Lionel, no hay porqué decirlo, se había mezclado intrépidamente en el grupo de los combatientes, mientras que el señor Nick no quiso salir de la sala, muy decidido a conservar la más estricta neutralidad; pero esto no le impedía desear el triunfo de Juan Sin Nombre y de sus defensores, entre los que contaba tantos amigos.

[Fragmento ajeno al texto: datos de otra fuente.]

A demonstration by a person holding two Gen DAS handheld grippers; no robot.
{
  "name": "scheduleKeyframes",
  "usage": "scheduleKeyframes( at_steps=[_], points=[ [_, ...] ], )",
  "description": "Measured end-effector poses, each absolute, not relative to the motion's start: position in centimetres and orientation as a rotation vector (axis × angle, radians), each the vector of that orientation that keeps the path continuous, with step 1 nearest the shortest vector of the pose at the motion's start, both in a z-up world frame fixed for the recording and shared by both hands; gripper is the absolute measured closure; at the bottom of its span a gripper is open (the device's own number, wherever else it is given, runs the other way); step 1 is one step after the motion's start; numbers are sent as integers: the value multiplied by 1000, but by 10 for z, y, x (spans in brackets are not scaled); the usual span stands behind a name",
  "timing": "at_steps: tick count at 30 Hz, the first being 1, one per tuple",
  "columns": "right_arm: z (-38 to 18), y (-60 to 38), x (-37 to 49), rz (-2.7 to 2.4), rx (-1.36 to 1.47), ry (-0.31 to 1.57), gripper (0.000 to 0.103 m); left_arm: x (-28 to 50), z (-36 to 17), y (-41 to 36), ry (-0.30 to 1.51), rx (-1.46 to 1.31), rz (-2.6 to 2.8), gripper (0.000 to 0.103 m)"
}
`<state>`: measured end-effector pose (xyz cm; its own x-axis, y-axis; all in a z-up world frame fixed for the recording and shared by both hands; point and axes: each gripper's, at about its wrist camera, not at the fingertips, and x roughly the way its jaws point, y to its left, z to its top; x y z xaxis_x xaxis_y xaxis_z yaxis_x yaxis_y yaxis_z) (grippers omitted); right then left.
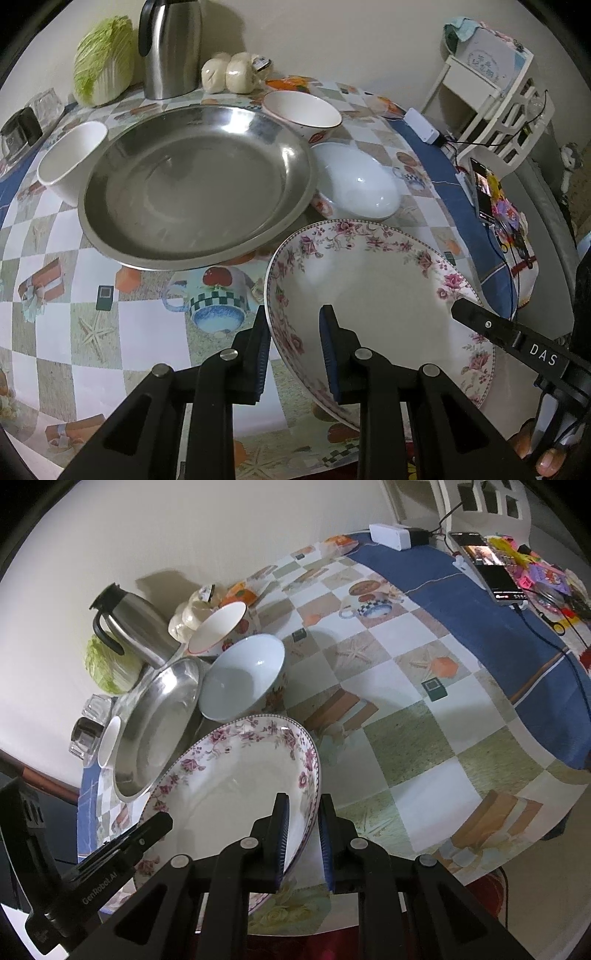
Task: Organize plates and bowls
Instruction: 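Lift the floral plate with both tools and carry it toward the steel basin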
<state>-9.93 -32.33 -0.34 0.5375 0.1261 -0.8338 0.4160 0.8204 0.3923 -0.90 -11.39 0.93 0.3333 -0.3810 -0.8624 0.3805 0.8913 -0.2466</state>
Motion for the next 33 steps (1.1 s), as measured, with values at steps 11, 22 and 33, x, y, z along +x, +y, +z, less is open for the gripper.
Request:
scheduleKeyframes(
  at_steps=[11,22,33],
  points=[
    [0,-331,-106,-206,623,977,85,-11,14,-124,1098,20,-523,77],
    [15,-327,-104,-196,580,922,85,-6,27,-119,1045,-17,-529,77],
    [35,-318,-74,-171,533,904,85,13,43,-108,980,-54,-493,77]
  ],
)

Sin embargo, a pesar de su denodado valor, los habitantes del cortijo no pudieron resistir un nuevo empuje de los agentes y de los voluntarios, cuyo número era mucho mayor que el de los sitiados, que tuvieron que retroceder poco a poco hacia la casa para buscar en ella refugio.
La sala no tardaría mucho, por consiguiente, en ser de nuevo invadida, toda salida cortada, y Juan Sin Nombre no tendría más remedio que rendirse.
Y, en efecto, las fuerzas de los sitiados disminuían de un modo sensible; ya dos de les hijos mayores de Tomás Harcher, Miguel y Santiago, así como tres o cuatro de sus compañeros, habían tenido que ser transportados a una de las habitaciones contiguas, en donde Clary de Vaudreuil, Catalina y otras mujeres les prodigaban sus cuidados.